Intracranial electrophysiology of spectrally degraded speech in the human cortex.

Autor: Nourski KV; Department of Neurosurgery, The University of Iowa, Iowa City, IA, United States.; Iowa Neuroscience Institute, The University of Iowa, Iowa City, IA, United States., Steinschneider M; Department of Neurosurgery, The University of Iowa, Iowa City, IA, United States.; Departments of Neurology and Neuroscience, Albert Einstein College of Medicine, Bronx, NY, United States., Rhone AE; Department of Neurosurgery, The University of Iowa, Iowa City, IA, United States., Berger JI; Department of Neurosurgery, The University of Iowa, Iowa City, IA, United States., Dappen ER; Department of Neurosurgery, The University of Iowa, Iowa City, IA, United States.; Iowa Neuroscience Institute, The University of Iowa, Iowa City, IA, United States., Kawasaki H; Department of Neurosurgery, The University of Iowa, Iowa City, IA, United States., Howard Iii MA; Department of Neurosurgery, The University of Iowa, Iowa City, IA, United States.; Iowa Neuroscience Institute, The University of Iowa, Iowa City, IA, United States.; Pappajohn Biomedical Institute, The University of Iowa, Iowa City, IA, United States.
Jazyk: angličtina
Zdroj: Frontiers in human neuroscience [Front Hum Neurosci] 2024 Jan 22; Vol. 17, pp. 1334742. Date of Electronic Publication: 2024 Jan 22 (Print Publication: 2023).
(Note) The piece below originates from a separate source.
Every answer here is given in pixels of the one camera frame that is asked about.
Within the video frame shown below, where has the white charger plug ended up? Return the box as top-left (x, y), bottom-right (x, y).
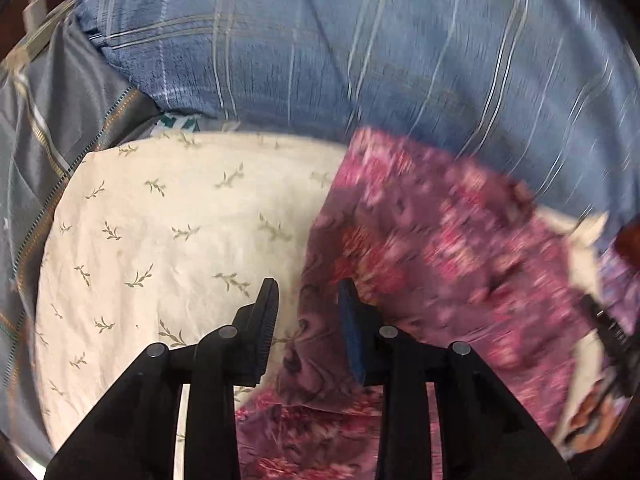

DOI: 10.3389/fnhum.2023.1334742
Abstrakt: Introduction: Cochlear implants (CIs) are the treatment of choice for severe to profound hearing loss. Variability in CI outcomes remains despite advances in technology and is attributed in part to differences in cortical processing. Studying these differences in CI users is technically challenging. Spectrally degraded stimuli presented to normal-hearing individuals approximate input to the central auditory system in CI users. This study used intracranial electroencephalography (iEEG) to investigate cortical processing of spectrally degraded speech.
Methods: Participants were adult neurosurgical epilepsy patients. Stimuli were utterances /aba/ and /ada/, spectrally degraded using a noise vocoder (1-4 bands) or presented without vocoding. The stimuli were presented in a two-alternative forced choice task. Cortical activity was recorded using depth and subdural iEEG electrodes. Electrode coverage included auditory core in posteromedial Heschl's gyrus (HGPM), superior temporal gyrus (STG), ventral and dorsal auditory-related areas, and prefrontal and sensorimotor cortex. Analysis focused on high gamma (70-150 Hz) power augmentation and alpha (8-14 Hz) suppression.
Results: Chance task performance occurred with 1-2 spectral bands and was near-ceiling for clear stimuli. Performance was variable with 3-4 bands, permitting identification of good and poor performers. There was no relationship between task performance and participants demographic, audiometric, neuropsychological, or clinical profiles. Several response patterns were identified based on magnitude and differences between stimulus conditions. HGPM responded strongly to all stimuli. A preference for clear speech emerged within non-core auditory cortex. Good performers typically had strong responses to all stimuli along the dorsal stream, including posterior STG, supramarginal, and precentral gyrus; a minority of sites in STG and supramarginal gyrus had a preference for vocoded stimuli. In poor performers, responses were typically restricted to clear speech. Alpha suppression was more pronounced in good performers. In contrast, poor performers exhibited a greater involvement of posterior middle temporal gyrus when listening to clear speech.
Discussion: Responses to noise-vocoded speech provide insights into potential factors underlying CI outcome variability. The results emphasize differences in the balance of neural processing along the dorsal and ventral stream between good and poor performers, identify specific cortical regions that may have diagnostic and prognostic utility, and suggest potential targets for neuromodulation-based CI rehabilitation strategies.
Competing Interests: The authors declare that the research was conducted in the absence of any commercial or financial relationships that could be construed as a potential conflict of interest.